▶ Action item: Using the line that has "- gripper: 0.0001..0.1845" as the starting point, print each line to the end of the material below word for word. Add no other lines.

Start of Data block

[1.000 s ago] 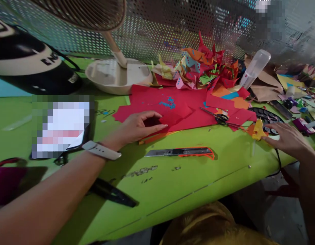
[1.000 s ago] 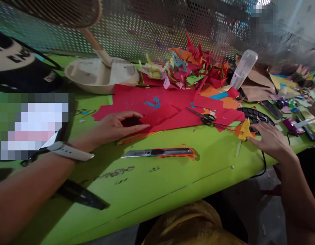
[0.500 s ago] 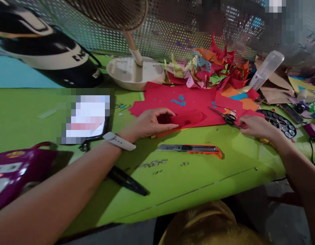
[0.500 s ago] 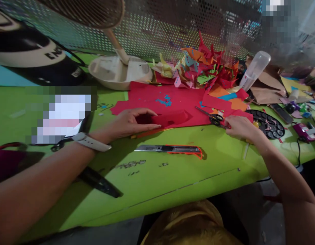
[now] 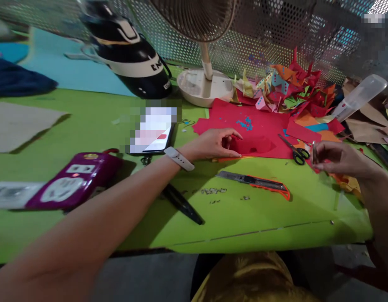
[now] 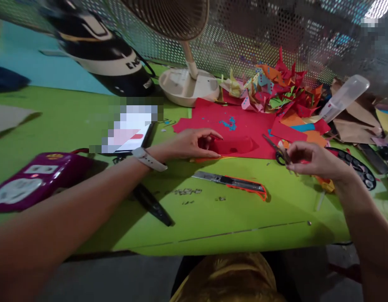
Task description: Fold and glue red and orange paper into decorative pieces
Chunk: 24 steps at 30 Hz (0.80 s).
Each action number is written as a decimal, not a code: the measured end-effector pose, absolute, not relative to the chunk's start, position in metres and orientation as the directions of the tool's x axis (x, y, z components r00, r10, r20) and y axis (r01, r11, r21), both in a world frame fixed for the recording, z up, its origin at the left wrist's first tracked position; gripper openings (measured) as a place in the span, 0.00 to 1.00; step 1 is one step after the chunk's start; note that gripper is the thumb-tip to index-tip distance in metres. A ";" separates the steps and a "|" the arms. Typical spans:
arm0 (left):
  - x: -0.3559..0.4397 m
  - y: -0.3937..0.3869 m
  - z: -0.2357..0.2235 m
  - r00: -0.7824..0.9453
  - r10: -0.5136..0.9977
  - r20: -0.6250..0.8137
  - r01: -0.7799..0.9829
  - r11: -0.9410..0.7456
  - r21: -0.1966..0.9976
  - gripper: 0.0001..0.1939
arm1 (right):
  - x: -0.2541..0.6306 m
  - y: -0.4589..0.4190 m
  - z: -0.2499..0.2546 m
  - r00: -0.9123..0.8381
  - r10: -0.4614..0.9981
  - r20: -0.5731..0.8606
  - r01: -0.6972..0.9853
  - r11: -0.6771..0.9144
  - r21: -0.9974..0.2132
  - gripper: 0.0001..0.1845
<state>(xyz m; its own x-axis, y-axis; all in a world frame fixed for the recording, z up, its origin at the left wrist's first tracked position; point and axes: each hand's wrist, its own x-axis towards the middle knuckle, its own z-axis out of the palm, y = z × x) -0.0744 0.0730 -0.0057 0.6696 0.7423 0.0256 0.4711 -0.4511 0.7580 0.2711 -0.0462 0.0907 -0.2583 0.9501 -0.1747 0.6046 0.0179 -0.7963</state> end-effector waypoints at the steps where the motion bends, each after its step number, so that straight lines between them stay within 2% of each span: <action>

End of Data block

▶ Solution below:
  - gripper: 0.0001..0.1845
<state>(xyz m; its own x-axis, y-axis; all in a world frame fixed for the recording, z up, its origin at the left wrist's first tracked position; point and axes: each hand's wrist, its own x-axis towards the middle knuckle, its own z-axis out of the palm, y = z × x) -0.0744 0.0730 -0.0057 0.6696 0.7423 0.0256 0.4711 -0.4511 0.7580 0.2711 -0.0462 0.0907 -0.2583 0.9501 -0.1747 0.6046 0.0179 -0.7963</state> end-effector waypoints at the steps where the motion bends, each after its step number, so that straight lines between them stay within 2% of each span: <action>

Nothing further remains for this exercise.